### Required action
Give back every entry exactly; drop the pictures.

### Data to process
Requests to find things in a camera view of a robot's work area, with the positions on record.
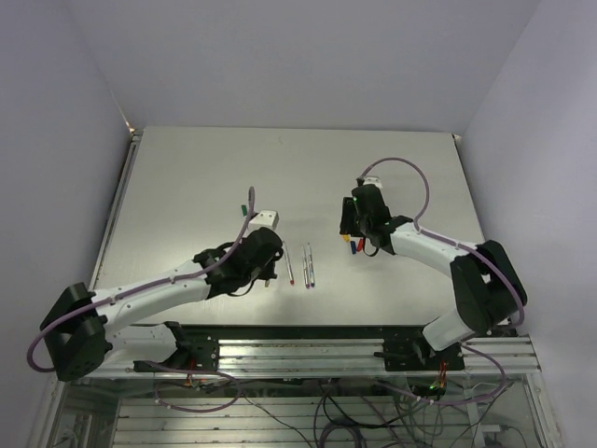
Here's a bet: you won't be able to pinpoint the blue tipped pen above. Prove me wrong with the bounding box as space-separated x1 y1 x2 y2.
306 243 316 288

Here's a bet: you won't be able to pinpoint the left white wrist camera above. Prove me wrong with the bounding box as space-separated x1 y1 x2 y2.
248 210 280 231

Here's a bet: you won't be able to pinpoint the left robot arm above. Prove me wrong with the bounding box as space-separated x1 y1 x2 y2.
40 228 284 383

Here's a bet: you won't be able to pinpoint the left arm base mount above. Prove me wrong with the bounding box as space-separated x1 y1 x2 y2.
132 321 220 373

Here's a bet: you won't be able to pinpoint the aluminium frame rail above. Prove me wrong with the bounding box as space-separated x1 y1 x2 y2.
92 338 537 377

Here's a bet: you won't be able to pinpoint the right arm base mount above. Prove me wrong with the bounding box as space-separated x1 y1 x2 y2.
373 326 465 371

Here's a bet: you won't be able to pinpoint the red tipped pen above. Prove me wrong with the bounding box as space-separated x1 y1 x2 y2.
283 241 295 286

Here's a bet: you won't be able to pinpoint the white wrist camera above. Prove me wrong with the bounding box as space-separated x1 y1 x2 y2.
248 210 280 231
356 175 382 189

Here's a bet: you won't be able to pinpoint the purple tipped pen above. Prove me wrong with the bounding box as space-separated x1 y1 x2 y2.
301 245 311 289

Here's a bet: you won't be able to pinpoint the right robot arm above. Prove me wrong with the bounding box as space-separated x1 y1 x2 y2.
340 184 528 370

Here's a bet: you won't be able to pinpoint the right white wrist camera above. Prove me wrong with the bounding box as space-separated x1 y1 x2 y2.
356 175 382 189

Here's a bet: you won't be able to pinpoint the loose cables under table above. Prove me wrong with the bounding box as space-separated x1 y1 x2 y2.
148 371 514 448

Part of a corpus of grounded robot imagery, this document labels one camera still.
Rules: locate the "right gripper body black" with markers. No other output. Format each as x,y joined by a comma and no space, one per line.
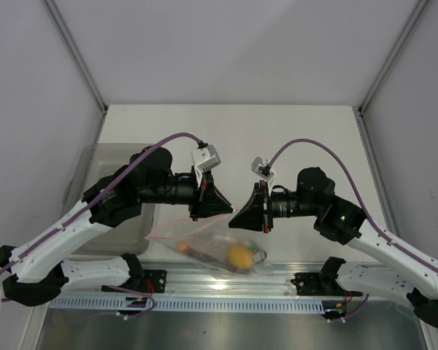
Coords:
279,205

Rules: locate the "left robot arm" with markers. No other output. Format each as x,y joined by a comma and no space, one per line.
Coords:
41,269

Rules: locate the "clear plastic bin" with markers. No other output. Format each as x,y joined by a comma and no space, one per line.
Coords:
97,161

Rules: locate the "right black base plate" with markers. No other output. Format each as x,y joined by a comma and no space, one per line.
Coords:
320,284

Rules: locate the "aluminium frame post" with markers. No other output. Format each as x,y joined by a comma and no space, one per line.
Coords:
406,34
73,50

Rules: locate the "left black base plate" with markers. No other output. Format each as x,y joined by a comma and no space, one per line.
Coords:
153,282

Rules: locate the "aluminium mounting rail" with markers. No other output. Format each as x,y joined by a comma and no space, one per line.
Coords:
233,279

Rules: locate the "clear zip top bag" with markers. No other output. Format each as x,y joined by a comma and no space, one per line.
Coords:
210,235

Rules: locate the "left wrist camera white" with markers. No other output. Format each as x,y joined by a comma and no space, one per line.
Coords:
204,160

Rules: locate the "orange papaya slice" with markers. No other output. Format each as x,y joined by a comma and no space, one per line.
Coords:
208,260

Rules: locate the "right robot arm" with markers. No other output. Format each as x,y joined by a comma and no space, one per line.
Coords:
344,222

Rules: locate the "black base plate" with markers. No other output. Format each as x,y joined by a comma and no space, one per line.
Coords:
153,282
320,284

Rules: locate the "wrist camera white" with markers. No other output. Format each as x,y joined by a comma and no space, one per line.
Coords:
260,167
204,160

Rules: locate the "yellow lemon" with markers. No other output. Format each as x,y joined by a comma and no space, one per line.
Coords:
240,256

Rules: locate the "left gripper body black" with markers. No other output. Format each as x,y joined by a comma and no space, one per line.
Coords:
185,192

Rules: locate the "green onion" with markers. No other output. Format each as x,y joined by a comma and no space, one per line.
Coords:
260,256

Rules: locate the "right aluminium frame post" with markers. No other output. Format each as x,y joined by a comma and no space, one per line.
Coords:
406,34

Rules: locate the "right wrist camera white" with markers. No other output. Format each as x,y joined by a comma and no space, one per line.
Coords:
260,167

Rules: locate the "white slotted cable duct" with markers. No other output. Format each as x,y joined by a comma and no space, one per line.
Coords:
190,304

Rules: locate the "left aluminium frame post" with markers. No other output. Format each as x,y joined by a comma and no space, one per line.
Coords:
73,50

### Solution to the problem
Requests to find things in a camera view of a robot's work area, with the positions on record.
Here's a bet: you won't be able to pinpoint the blue tipped pen above. Prove me wrong with the bounding box as space-separated x1 y1 x2 y2.
306 243 316 288

Here's a bet: you won't be able to pinpoint the left white wrist camera above. Prove me wrong with the bounding box as space-separated x1 y1 x2 y2.
248 210 280 231

Here's a bet: you won't be able to pinpoint the left robot arm above. Prove me wrong with the bounding box as space-separated x1 y1 x2 y2.
40 228 284 383

Here's a bet: you won't be able to pinpoint the left arm base mount above. Prove me wrong with the bounding box as space-separated x1 y1 x2 y2.
132 321 220 373

Here's a bet: you won't be able to pinpoint the aluminium frame rail above. Prove me wrong with the bounding box as space-separated x1 y1 x2 y2.
92 338 537 377

Here's a bet: you won't be able to pinpoint the right arm base mount above. Prove me wrong with the bounding box as space-separated x1 y1 x2 y2.
373 326 465 371

Here's a bet: you won't be able to pinpoint the red tipped pen above. Prove me wrong with the bounding box as space-separated x1 y1 x2 y2.
283 241 295 286

Here's a bet: you won't be able to pinpoint the white wrist camera above. Prove me wrong with the bounding box as space-separated x1 y1 x2 y2.
248 210 280 231
356 175 382 189

Here's a bet: you won't be able to pinpoint the purple tipped pen above. Prove me wrong with the bounding box as space-separated x1 y1 x2 y2.
301 245 311 289

Here's a bet: you won't be able to pinpoint the right robot arm above. Prove me wrong with the bounding box as space-separated x1 y1 x2 y2.
340 184 528 370

Here's a bet: you won't be able to pinpoint the right white wrist camera above. Prove me wrong with the bounding box as space-separated x1 y1 x2 y2.
356 175 382 189

Here's a bet: you won't be able to pinpoint the loose cables under table above. Prove me wrong with the bounding box as space-separated x1 y1 x2 y2.
148 371 514 448

Part of a corpus of grounded robot imagery, this document labels one camera still.
Rules: locate the "right gripper body black" with markers. No other output. Format each as x,y joined by a comma and no space, one per line.
Coords:
279,205

Rules: locate the "left robot arm" with markers. No other output. Format each as x,y joined by a comma and no space, one per line.
Coords:
41,269

Rules: locate the "clear plastic bin" with markers. No other output. Format each as x,y joined by a comma and no space, one per line.
Coords:
97,161

Rules: locate the "right black base plate" with markers. No other output. Format each as x,y joined by a comma and no space, one per line.
Coords:
320,284

Rules: locate the "aluminium frame post" with markers. No other output. Format each as x,y joined by a comma and no space, one per line.
Coords:
406,34
73,50

Rules: locate the "left black base plate" with markers. No other output. Format each as x,y joined by a comma and no space, one per line.
Coords:
153,282

Rules: locate the "aluminium mounting rail" with markers. No other output. Format each as x,y joined by a comma and no space, one per line.
Coords:
233,279

Rules: locate the "clear zip top bag" with markers. No other output. Format each as x,y joined by a comma and no space, one per line.
Coords:
210,235

Rules: locate the "left wrist camera white" with markers. No other output. Format each as x,y joined by a comma and no space, one per line.
Coords:
204,160

Rules: locate the "orange papaya slice" with markers. No other output. Format each as x,y joined by a comma and no space, one per line.
Coords:
208,260

Rules: locate the "right robot arm" with markers. No other output. Format each as x,y joined by a comma and no space, one per line.
Coords:
344,222

Rules: locate the "black base plate" with markers. No other output. Format each as x,y joined by a comma and no space, one per line.
Coords:
153,282
320,284

Rules: locate the "wrist camera white" with markers. No other output. Format each as x,y joined by a comma and no space, one per line.
Coords:
260,167
204,160

Rules: locate the "yellow lemon" with markers. No other output. Format each as x,y joined by a comma and no space, one per line.
Coords:
240,256

Rules: locate the "left gripper body black" with markers. No other output. Format each as x,y joined by a comma and no space, one per line.
Coords:
185,192

Rules: locate the "green onion" with markers. No other output. Format each as x,y joined by a comma and no space, one per line.
Coords:
260,256

Rules: locate the "right aluminium frame post" with markers. No other output. Format each as x,y joined by a comma and no space, one per line.
Coords:
406,34

Rules: locate the "right wrist camera white" with markers. No other output. Format each as x,y joined by a comma and no space, one per line.
Coords:
260,167

Rules: locate the "white slotted cable duct" with markers. No other output. Format each as x,y joined by a comma and no space, one per line.
Coords:
190,304

Rules: locate the "left aluminium frame post" with markers. No other output. Format each as x,y joined by a comma and no space, one per line.
Coords:
73,50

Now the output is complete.